Kidnappers who seized 19 hostages including European tourists in a remote desert area of Egypt have threatened to kill them if attempts are made to find them by plane, an Egyptian official said today.
The official, who spoke on condition of anonymity, said the kidnapped tour operator contacted his German wife and told her of the threat, which she reported to Egyptian authorities.
The masked kidnappers took the 19 people -- five Italians, five Germans, a Romanian and eight Egyptians -- while they were on an adventure safari in southwestern Egypt on Friday.

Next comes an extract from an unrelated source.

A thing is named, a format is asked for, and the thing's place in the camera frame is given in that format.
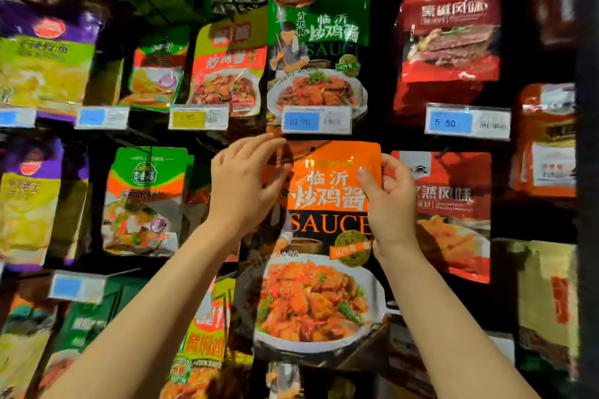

It was the first time foreign tourists had been kidnapped in Egypt. The case posed a new challenge to the security-conscious government in a country which depends on foreign tourism for 6 per cent of the national economy.
Islamic militants hit the country's tourist industry in the 1990s and again in the mid-2000s with bomb and gun attacks that killed hundreds of people.
The official said Egyptian authorities had traced to Sudan calls from the kidnappers to the tour operator's German wife.
But a Sudanese foreign ministry official said it was unlikely the hostages were in Sudan because of border security and the lack of hiding places in the remote area.
The Egyptian state-owned daily newspaper al-Ahram today quoted tourism minister Zoheir Garrana as saying the hostages were all in good health, and that German authorities were in talks with the kidnappers over a ransom.
Security sources said yesterday the kidnappers were demanding €6 million euros to free the hostages, and said there was no sign militant Islamists were involved.
Attacks on tourists in the Nile Valley and the nearby deserts have been rare in recent years, though a series of bombings targeted tourists in the Sinai Peninsula between 2004 and 2006. The Egyptian government blamed the Sinai attacks on Bedouin with militant views.
Militant Islamists also launched a series of attacks on tourists in the Nile Valley in the 1990s.
The desert area where the borders of Egypt, Sudan and Libya meet is thinly policed and is close to chronic conflicts in Darfur in western Sudan and in eastern Chad.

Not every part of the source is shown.